**Task instructions:**
Lines below that include the word "link" should each be copied.

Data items
┄┄┄┄┄┄┄┄┄┄┄┄┄┄┄┄┄┄┄┄

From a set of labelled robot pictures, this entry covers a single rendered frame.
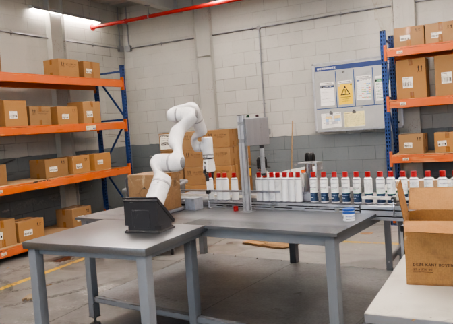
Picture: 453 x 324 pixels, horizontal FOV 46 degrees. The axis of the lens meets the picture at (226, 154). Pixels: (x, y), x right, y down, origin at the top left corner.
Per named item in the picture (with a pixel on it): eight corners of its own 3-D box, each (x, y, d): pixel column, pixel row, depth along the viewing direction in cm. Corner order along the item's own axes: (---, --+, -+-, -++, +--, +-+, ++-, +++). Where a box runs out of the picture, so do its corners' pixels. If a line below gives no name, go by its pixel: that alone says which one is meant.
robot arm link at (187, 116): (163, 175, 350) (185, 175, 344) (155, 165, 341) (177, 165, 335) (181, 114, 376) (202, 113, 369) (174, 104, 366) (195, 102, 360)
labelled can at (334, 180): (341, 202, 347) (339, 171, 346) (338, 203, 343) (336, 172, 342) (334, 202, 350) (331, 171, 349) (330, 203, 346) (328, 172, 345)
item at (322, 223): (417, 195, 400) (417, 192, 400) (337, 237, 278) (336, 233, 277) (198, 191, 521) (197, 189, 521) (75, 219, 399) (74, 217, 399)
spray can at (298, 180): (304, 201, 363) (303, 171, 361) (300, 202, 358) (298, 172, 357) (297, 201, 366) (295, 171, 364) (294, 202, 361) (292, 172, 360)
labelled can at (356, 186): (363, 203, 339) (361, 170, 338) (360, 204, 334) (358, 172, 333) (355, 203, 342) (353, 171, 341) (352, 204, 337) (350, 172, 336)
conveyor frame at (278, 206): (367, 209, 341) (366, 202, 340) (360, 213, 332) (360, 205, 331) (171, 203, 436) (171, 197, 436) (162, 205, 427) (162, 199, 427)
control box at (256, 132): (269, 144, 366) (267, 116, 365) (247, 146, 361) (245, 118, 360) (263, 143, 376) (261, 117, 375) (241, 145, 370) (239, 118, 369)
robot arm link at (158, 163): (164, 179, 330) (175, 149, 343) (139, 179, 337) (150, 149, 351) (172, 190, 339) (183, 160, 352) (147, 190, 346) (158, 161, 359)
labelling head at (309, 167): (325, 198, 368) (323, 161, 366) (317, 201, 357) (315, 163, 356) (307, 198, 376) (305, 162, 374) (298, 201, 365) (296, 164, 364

┄┄┄┄┄┄┄┄┄┄┄┄┄┄┄┄┄┄┄┄

**Output below:**
robot arm link at (187, 116): (163, 175, 350) (185, 175, 344) (155, 165, 341) (177, 165, 335) (181, 114, 376) (202, 113, 369) (174, 104, 366) (195, 102, 360)
robot arm link at (158, 163): (164, 179, 330) (175, 149, 343) (139, 179, 337) (150, 149, 351) (172, 190, 339) (183, 160, 352) (147, 190, 346) (158, 161, 359)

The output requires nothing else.